Sąd Okręgowy w Warszawie (Sąd Wspólnotowych Znaków Towarowych) uznał, że oznaczenie pozwanego może wprowadzać w błąd klientów, czym narusza prawa powoda, ale nie skorzystał z sankcji zakazowych ze względu na wieloletnie używanie przez pozwaną oznaczenia podobnego i brak reakcji Amerykanów.
Naruszając znak towarowy, nie ma co liczyć, że sąd odstąpi od wydania zakazu
Jako podstawę prawną wskazał art. 102 rozporządzenia Rady WE nr 207/2009 z 26 lutego 2009 r. w sprawie wspólnotowego znaku towarowego. Stanowi on, że sąd w razie naruszenia prawa do wspólnotowego znaku towarowego albo takiej groźby wydaje zakaz, chyba że istnieją szczególne powody zaniechania tego środka.
Przed Sądem Apelacyjnym pełnomocnik pozwanej mec. Grzegorz Antonowicz bronił werdyktu SO, wskazując, że strona plastyczna zabawki przez lata dojrzewała do obecnej formy i obie firmy sprzedawały zabawki równolegle, a Amerykanie nie zgłaszali pretensji. Fakt ten powinien być więc tłumaczony przeciw zakazowi.
Z kolei adwokat Rafał Roszkowski przekonywał SA, że w pierwszych latach trudno było zauważyć na rynku sporne zabawki pozwanej – stąd brak reakcji. Odstąpienie od zakazu nie miało podstaw, gdyż art. 102 to wyjątkowa regulacja. Sędzia SO powiedziała w uzasadnieniu, że sięga po nią dopiero po raz drugi.

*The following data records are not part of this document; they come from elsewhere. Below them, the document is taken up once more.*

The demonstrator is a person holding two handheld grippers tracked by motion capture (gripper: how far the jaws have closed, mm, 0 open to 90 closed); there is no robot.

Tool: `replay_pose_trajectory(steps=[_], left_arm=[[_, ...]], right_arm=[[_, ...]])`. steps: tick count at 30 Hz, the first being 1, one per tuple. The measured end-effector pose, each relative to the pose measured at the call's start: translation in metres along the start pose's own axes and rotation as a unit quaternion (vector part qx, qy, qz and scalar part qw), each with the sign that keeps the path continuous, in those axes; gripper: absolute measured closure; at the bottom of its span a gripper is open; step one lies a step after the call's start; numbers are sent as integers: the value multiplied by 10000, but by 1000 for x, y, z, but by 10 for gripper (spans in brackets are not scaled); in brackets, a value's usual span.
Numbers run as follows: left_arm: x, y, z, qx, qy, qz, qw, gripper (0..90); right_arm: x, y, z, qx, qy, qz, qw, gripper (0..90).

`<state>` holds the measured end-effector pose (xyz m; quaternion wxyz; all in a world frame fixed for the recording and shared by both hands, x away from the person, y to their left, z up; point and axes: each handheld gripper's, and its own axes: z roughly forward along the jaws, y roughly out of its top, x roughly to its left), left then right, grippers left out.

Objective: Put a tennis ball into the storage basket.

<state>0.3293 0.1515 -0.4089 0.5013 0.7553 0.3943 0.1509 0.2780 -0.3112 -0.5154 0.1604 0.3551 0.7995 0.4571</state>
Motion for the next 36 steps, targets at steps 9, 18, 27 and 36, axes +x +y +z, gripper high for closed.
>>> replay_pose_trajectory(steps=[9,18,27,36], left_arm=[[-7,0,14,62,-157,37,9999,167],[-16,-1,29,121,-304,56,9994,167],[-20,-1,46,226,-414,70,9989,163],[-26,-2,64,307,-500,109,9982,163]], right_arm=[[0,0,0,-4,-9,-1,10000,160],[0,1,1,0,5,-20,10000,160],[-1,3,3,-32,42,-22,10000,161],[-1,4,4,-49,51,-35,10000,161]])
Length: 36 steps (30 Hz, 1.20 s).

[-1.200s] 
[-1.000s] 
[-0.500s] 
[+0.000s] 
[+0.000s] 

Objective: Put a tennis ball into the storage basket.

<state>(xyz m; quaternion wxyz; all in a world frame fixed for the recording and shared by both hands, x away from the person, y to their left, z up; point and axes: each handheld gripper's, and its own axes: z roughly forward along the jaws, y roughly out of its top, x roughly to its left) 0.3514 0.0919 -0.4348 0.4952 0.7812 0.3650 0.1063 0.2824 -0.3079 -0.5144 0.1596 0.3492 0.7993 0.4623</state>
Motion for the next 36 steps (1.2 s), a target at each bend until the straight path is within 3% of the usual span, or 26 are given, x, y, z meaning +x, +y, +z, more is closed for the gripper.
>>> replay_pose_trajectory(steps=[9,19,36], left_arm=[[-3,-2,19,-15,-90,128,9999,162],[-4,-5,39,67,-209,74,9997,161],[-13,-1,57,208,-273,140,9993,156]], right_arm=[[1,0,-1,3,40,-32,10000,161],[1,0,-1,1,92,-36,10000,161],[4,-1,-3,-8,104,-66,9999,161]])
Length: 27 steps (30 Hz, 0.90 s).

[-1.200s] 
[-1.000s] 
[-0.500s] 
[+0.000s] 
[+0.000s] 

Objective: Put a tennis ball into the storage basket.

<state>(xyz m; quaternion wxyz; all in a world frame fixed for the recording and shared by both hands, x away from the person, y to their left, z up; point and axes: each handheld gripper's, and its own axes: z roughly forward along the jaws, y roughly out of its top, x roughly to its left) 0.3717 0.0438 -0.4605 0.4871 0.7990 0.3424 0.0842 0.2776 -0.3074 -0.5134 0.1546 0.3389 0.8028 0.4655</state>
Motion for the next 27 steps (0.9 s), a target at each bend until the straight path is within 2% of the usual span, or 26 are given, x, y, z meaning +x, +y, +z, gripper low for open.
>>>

Sąd Apelacyjny (sygnatura akt: I ACa 1233/12) uznał, że w tym wypadku nie było do tego podstaw, zmienił wyrok, zakazując pozwanej używania oznaczenia „My Sweet Pony". Jak powiedział w uzasadnieniu sędzia Jacek Sadomski, określony w art. 102 wyjątek musi być ściśle stosowany i dokładnie uzasadniony. Pozwana nie wykazała zaś żadnego istotnego interesu, który takim zakazem byłby naruszony: kucyki stanowią dla niej uboczny produkt, nie miała wydatków na ich reklamę.
W jednym SA podzielił stanowisko pozwanej: nie przyznał Amerykanom ochrony na podstawie prawa autorskiego dlatego że idea, ogólna wizja – a z taką twórczością mamy do czynienia w wypadku kucyków Pony – nie stanowi dzieła w rozumieniu (polskiego) prawa autorskiego.
Wyrok SA jest prawomocny, ale przysługuje skarga kasacyjna.